++++ MATERIAL FOR THIS TASK
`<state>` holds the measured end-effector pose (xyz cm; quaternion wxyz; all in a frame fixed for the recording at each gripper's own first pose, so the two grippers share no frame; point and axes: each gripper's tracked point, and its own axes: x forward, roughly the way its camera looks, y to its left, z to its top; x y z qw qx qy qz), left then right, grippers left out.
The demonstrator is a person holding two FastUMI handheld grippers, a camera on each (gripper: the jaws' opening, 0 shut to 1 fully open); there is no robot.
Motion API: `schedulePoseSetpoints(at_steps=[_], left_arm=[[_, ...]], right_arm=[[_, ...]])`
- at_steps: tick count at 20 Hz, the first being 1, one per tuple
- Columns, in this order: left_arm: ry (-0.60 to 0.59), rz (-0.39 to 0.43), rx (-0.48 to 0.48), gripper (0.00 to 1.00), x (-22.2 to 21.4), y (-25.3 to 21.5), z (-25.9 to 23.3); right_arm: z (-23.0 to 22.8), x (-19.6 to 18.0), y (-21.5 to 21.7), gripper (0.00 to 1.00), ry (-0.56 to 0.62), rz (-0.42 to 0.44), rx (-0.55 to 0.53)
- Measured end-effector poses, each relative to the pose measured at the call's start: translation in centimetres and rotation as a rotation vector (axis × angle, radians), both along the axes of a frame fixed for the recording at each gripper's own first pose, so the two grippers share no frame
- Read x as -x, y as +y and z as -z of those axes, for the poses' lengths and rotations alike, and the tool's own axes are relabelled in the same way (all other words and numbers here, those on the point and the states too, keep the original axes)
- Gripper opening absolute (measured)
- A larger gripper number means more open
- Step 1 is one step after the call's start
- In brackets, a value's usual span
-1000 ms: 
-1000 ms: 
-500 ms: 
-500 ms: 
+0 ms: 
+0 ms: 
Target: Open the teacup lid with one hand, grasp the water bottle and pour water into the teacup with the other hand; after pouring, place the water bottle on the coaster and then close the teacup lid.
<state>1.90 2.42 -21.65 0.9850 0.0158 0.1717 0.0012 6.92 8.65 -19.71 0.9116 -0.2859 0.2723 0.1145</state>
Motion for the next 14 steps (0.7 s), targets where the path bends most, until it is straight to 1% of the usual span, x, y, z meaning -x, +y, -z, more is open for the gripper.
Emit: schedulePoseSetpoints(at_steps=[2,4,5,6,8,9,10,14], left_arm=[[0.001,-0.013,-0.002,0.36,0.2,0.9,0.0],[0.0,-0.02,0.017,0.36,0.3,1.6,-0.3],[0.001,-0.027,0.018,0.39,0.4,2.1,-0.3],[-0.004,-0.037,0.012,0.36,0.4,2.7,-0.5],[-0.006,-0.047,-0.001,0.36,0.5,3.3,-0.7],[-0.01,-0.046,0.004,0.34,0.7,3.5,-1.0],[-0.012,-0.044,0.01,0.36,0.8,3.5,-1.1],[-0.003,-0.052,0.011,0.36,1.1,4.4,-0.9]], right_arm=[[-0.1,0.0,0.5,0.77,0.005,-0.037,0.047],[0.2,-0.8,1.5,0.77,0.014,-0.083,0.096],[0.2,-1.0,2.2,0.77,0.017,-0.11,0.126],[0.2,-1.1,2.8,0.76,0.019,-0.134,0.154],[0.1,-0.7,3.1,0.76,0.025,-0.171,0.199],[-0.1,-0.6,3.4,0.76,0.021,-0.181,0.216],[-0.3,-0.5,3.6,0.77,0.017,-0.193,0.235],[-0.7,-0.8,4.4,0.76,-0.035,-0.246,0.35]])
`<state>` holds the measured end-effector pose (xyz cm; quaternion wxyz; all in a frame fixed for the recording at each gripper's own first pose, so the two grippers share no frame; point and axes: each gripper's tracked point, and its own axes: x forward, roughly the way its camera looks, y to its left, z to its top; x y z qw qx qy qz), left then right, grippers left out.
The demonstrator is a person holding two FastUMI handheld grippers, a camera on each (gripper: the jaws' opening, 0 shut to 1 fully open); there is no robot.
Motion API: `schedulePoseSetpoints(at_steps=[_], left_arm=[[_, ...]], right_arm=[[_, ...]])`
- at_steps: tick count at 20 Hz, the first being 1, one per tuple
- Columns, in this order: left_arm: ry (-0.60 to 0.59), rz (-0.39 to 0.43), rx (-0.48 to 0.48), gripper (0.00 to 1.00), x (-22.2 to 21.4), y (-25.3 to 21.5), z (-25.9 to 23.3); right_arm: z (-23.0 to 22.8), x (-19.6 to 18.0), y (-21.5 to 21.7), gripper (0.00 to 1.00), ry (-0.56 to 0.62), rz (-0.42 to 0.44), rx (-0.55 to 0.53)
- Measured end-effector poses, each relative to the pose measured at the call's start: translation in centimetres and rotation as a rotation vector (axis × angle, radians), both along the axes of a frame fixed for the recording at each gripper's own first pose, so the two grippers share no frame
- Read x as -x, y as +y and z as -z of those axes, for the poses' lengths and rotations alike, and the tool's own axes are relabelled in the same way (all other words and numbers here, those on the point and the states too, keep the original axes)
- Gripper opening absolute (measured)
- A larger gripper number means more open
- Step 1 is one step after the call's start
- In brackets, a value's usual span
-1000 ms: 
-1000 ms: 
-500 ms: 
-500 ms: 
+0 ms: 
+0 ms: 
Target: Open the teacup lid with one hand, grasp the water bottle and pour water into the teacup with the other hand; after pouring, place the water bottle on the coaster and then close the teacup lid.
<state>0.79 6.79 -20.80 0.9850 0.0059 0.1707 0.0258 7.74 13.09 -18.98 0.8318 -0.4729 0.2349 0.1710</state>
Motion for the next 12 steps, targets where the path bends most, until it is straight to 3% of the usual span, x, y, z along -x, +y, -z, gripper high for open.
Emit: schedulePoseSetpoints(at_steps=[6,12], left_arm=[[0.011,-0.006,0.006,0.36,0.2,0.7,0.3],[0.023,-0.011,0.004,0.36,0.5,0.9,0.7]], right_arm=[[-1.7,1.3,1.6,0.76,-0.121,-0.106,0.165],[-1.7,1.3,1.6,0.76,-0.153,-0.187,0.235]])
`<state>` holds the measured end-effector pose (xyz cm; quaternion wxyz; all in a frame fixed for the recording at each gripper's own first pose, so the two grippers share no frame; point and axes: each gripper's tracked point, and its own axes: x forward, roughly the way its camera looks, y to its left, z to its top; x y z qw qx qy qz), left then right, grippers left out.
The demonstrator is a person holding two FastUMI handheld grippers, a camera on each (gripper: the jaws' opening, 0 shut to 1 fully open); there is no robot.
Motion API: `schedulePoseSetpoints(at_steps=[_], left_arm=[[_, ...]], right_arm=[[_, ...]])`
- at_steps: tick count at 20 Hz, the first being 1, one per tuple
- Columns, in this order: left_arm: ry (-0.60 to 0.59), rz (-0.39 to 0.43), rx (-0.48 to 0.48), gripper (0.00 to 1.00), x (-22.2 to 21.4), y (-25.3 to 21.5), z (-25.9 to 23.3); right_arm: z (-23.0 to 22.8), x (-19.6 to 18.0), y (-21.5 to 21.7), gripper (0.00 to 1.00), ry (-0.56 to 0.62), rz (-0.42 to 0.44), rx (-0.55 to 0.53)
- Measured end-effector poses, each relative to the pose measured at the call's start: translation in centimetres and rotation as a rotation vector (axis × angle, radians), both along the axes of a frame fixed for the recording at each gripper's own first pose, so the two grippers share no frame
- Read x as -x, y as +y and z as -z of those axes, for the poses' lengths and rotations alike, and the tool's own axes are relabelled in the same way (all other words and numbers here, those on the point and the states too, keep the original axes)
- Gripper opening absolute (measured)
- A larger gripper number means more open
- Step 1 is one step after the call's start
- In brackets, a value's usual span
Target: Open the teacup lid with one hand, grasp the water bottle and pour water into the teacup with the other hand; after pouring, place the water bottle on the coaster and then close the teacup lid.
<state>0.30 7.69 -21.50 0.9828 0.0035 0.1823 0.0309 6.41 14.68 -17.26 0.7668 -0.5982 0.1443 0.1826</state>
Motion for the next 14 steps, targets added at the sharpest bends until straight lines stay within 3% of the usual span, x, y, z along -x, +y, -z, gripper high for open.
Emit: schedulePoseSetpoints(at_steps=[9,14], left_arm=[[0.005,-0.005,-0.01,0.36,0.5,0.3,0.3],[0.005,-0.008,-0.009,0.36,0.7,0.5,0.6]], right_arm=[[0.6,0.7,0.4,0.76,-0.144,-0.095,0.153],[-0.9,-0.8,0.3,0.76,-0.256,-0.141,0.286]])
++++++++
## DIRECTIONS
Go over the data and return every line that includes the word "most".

## EXPECTED ANSWER
Motion for the next 14 steps (0.7 s), targets where the path bends most, until it is straight to 1% of the usual span, x, y, z meaning -x, +y, -z, more is open for the gripper.
Motion for the next 12 steps, targets where the path bends most, until it is straight to 3% of the usual span, x, y, z along -x, +y, -z, gripper high for open.

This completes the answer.